As of the 2024 Philippine census, there were 25,455 people in Hagonoy.

== Government ==
Tomas Cuevas served as a barangay captain (kapitan ng barangay) from 2010 to 2013. He was assisted by barangay councilors (barangay kagawad) Eufrocinio Silvestre, Marlon Argame, Roberto Torres, Manolito Victoria, Ricardo Gutierrez, Vicente Espital, and Cezar Franco, and Sangguniang Kabataan (SK) chairperson Monina Cuenco.

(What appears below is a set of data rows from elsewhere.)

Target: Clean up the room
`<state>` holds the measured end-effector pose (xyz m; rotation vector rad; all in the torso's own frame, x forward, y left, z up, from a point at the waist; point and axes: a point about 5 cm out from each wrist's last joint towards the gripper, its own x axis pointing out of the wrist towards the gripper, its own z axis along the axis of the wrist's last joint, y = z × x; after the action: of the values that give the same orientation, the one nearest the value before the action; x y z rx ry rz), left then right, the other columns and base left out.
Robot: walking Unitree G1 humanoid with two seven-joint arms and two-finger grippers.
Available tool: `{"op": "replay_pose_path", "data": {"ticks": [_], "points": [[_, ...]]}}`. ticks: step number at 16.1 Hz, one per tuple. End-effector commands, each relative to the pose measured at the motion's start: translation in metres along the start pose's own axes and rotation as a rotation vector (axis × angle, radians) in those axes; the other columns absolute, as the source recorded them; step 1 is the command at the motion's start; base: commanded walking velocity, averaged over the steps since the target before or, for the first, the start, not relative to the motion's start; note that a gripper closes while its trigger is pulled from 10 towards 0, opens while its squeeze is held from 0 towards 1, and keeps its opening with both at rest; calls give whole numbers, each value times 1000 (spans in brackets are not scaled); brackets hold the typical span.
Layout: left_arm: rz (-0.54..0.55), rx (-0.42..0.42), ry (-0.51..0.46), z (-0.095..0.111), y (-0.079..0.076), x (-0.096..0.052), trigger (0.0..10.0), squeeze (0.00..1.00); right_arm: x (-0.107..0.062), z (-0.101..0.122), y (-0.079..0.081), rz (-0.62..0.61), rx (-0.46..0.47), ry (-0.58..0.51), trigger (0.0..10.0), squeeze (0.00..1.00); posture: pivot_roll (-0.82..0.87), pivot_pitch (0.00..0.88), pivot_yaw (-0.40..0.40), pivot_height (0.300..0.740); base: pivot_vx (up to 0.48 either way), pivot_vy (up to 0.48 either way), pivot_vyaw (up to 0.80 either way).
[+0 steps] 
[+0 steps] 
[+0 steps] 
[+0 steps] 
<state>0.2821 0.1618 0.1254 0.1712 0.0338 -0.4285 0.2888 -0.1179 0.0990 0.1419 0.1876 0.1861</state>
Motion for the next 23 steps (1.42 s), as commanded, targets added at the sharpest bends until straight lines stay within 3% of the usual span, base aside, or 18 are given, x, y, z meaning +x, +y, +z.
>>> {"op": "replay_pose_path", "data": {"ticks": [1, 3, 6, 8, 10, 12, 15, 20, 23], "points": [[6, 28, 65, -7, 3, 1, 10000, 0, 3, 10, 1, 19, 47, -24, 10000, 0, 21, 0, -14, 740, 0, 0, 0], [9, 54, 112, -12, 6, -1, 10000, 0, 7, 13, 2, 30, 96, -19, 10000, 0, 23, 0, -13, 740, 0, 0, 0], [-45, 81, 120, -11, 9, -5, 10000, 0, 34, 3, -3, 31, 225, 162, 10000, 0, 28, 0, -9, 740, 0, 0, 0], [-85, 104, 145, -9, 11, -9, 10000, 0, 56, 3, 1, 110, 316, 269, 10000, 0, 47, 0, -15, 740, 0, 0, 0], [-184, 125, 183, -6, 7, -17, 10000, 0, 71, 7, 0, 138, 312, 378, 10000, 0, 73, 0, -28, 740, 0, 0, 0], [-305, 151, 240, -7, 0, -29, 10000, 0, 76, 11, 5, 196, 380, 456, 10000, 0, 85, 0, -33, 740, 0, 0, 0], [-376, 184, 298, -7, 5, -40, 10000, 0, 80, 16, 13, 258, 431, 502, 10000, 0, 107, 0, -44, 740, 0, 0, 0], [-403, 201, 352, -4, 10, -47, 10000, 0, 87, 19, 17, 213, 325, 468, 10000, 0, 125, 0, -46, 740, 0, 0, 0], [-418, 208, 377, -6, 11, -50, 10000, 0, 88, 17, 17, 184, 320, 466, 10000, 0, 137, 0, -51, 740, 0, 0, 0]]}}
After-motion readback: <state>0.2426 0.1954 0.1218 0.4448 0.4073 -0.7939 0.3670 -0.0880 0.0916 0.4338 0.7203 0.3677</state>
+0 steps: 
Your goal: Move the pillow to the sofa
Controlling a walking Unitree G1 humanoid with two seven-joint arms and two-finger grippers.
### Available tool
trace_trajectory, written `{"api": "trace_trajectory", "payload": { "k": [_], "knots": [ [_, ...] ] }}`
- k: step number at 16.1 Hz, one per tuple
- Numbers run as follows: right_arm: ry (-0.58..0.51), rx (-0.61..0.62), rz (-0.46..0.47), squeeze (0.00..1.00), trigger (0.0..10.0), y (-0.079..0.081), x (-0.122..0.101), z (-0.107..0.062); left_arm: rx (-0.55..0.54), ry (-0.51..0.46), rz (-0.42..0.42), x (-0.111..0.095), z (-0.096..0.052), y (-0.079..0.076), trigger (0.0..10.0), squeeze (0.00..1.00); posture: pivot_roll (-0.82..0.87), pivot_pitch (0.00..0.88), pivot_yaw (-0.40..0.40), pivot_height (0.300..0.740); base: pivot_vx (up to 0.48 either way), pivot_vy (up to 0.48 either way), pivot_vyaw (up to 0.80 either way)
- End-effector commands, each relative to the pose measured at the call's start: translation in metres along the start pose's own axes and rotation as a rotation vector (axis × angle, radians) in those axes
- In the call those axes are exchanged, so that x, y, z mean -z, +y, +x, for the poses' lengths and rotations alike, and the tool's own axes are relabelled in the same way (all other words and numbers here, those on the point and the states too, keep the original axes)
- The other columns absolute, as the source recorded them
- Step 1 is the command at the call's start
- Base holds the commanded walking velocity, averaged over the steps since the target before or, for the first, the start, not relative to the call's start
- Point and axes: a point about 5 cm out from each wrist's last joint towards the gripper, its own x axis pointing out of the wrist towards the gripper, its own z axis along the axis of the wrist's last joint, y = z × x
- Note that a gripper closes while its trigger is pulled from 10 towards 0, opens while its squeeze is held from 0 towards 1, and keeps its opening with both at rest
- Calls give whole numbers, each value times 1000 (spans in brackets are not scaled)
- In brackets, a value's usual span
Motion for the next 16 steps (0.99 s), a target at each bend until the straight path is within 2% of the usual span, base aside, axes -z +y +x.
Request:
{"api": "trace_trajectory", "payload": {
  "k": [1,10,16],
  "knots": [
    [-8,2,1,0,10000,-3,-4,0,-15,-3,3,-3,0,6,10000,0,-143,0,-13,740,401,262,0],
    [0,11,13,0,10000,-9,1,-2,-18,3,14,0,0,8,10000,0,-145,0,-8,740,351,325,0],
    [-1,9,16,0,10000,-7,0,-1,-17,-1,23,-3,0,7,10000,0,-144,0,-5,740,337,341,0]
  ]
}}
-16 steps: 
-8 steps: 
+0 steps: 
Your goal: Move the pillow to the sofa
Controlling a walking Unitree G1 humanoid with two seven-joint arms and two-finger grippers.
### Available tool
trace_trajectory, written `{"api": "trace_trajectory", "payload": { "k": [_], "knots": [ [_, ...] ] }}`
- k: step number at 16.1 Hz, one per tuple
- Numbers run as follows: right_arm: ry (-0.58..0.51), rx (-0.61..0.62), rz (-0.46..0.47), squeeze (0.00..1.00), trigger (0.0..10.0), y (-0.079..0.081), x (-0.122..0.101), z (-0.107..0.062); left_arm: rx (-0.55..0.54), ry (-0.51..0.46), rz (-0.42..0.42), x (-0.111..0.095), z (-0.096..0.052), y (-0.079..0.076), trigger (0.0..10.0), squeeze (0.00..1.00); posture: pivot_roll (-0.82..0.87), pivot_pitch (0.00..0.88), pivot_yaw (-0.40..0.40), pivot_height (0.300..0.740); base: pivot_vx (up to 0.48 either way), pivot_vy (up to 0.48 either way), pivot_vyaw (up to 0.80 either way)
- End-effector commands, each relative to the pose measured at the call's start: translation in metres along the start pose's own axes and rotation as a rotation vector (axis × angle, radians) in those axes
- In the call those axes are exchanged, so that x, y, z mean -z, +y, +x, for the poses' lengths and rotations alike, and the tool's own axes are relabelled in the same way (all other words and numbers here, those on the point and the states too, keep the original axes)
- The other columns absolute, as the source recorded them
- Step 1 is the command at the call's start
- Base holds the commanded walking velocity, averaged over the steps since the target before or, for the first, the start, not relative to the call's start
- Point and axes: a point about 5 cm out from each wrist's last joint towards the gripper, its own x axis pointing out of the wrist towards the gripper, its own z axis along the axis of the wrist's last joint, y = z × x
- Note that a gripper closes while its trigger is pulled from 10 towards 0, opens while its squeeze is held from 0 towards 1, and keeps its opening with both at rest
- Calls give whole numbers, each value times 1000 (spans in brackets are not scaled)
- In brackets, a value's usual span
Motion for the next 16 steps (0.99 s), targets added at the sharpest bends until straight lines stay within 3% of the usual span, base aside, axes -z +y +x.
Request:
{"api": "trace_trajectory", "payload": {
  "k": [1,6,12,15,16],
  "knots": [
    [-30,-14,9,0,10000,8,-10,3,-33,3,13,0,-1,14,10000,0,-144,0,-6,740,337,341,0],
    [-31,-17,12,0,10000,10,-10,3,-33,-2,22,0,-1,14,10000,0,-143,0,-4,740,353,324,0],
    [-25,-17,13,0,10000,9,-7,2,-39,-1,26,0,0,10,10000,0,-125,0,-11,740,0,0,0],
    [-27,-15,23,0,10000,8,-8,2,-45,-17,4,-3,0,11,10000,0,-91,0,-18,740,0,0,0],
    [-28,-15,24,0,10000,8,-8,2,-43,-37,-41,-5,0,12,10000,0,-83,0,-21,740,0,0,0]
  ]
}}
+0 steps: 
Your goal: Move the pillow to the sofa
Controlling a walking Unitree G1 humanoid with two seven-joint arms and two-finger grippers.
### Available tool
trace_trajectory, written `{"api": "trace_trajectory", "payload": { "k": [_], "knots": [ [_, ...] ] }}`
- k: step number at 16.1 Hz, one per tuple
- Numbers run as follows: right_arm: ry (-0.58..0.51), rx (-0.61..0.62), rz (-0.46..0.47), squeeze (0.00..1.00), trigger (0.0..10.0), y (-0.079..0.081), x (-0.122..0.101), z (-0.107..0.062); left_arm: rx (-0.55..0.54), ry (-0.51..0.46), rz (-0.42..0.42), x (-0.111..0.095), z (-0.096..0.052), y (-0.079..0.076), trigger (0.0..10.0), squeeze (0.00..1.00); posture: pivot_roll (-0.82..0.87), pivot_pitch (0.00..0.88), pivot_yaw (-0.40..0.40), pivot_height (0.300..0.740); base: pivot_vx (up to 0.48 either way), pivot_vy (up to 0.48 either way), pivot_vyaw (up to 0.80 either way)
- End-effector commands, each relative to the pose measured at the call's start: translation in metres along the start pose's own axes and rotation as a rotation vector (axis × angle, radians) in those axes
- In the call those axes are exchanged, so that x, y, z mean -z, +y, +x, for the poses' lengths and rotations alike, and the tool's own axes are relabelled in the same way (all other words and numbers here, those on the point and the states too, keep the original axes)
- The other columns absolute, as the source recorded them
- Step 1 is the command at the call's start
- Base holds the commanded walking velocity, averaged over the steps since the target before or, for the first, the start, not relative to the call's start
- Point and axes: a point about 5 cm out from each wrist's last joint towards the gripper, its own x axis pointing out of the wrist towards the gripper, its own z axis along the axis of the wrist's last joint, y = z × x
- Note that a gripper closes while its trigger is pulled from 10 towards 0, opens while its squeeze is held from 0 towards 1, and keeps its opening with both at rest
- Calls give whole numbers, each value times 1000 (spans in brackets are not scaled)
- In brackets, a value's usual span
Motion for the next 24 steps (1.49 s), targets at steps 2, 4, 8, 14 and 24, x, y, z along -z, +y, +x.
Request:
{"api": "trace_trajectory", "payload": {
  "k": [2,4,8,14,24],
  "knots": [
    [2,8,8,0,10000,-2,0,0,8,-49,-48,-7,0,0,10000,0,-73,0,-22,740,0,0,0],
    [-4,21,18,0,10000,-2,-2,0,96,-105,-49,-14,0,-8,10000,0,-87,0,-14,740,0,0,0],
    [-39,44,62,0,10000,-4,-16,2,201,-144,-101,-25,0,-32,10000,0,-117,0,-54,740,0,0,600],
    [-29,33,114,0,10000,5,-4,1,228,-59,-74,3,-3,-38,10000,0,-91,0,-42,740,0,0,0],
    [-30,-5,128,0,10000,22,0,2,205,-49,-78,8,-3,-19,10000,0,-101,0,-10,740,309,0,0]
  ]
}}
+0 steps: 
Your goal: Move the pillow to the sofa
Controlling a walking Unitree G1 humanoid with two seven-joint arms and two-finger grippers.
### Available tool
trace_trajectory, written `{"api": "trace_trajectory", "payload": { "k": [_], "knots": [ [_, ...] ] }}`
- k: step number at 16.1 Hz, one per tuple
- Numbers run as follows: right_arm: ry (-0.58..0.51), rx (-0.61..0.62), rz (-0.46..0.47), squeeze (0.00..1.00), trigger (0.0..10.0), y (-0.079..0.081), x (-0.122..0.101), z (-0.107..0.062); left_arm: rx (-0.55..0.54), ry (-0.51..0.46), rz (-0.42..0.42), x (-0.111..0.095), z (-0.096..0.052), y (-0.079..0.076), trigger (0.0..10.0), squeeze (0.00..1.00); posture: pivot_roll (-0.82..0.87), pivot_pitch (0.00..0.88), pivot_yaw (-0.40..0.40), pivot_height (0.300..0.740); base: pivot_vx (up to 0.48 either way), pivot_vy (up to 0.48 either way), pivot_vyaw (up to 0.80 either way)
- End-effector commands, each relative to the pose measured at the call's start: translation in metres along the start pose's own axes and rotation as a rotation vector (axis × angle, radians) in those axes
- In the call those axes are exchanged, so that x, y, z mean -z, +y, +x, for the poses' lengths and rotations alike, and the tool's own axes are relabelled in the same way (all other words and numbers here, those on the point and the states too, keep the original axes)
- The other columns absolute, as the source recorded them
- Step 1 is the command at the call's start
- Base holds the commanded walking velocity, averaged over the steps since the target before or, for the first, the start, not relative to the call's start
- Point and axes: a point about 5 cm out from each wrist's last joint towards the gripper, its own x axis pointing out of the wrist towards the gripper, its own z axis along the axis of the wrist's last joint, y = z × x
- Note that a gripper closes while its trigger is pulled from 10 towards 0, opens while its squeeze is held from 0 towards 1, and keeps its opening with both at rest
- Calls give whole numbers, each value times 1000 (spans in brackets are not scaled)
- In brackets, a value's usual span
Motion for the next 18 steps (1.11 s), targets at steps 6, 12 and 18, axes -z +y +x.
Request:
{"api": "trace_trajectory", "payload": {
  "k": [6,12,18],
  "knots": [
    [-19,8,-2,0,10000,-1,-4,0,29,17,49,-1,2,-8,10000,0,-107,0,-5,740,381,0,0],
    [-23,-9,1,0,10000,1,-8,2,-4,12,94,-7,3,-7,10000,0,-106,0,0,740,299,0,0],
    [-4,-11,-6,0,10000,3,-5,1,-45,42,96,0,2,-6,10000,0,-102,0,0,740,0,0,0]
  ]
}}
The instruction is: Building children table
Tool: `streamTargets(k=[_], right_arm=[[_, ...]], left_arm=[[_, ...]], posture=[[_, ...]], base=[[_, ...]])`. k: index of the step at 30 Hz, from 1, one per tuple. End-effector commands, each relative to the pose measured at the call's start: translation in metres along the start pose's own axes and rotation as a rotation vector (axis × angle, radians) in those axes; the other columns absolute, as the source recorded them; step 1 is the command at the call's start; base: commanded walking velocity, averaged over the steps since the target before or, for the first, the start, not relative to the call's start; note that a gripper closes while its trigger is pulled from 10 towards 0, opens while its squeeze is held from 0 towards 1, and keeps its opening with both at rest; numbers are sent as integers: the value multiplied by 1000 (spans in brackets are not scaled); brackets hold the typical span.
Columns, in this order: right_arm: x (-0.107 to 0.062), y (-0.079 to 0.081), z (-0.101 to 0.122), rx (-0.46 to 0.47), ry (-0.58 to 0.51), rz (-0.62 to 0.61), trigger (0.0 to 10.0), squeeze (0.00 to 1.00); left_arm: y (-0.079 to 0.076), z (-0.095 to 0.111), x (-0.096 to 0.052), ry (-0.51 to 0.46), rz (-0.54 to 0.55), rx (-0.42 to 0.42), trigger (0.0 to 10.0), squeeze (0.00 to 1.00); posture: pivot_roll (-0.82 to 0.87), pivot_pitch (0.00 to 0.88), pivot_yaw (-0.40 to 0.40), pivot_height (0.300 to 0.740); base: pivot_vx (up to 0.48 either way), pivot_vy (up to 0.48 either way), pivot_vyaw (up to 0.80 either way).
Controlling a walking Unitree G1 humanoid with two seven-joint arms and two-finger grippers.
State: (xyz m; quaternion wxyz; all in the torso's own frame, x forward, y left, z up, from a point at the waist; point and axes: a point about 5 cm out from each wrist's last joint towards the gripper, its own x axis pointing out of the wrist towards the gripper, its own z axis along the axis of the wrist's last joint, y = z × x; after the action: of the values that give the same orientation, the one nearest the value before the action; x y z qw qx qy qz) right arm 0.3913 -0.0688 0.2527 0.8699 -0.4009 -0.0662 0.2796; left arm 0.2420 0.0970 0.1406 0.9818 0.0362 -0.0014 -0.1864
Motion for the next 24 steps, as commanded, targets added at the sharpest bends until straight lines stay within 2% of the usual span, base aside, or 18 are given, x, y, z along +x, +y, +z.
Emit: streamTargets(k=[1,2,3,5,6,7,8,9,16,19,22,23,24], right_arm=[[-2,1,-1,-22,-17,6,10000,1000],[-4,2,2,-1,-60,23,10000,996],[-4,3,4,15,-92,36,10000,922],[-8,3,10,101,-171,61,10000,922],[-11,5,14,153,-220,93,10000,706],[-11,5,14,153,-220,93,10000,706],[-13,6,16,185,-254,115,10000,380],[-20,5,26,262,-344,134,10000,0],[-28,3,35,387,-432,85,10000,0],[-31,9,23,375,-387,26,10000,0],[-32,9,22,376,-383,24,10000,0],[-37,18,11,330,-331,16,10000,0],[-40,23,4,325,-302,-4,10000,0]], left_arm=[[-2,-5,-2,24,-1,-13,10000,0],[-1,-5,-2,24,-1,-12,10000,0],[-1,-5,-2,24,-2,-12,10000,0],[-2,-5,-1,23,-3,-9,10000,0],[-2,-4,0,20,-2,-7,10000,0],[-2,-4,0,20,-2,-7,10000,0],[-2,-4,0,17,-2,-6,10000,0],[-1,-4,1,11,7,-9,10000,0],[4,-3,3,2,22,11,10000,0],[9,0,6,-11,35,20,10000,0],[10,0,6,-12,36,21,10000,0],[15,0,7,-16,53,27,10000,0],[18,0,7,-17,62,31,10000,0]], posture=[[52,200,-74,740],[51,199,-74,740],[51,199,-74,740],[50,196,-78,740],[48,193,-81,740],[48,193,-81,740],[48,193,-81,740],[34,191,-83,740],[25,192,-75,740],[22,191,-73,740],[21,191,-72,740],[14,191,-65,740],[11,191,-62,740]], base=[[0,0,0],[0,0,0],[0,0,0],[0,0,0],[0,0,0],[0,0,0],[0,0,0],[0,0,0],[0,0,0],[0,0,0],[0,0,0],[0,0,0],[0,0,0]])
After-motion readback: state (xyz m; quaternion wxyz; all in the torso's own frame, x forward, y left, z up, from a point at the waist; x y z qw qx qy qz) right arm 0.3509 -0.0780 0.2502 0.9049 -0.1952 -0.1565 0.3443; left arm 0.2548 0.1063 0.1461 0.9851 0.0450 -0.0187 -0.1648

The incumbent barangay captain is Rommel Olazo, alongside barangay councilors Edward Encarnacion, Donn Kenneth Joaquin, Gina Garduque, Isidro De Mesa, Marlon Bunyi, Lilibeth Bautista, and Sonny Garcia, and SK chairperson Kevin Carl Julian, who all won the barangay and SK elections in October 2023.

== Education ==
Ciriaco P. Tiñga Elementary School, a public elementary school, and The Fisher Valley College, a private school, are located in Hagonoy.

== Landmarks ==
Several churches can be found in the barangay: the St. Michael Parish of the Roman Catholic Church, a chapel of Iglesia ni Cristo, and a meetinghouse belonging to the Church of Jesus Christ of Latter-day Saints. The Hagonoy Sports Complex can also be found in the barangay.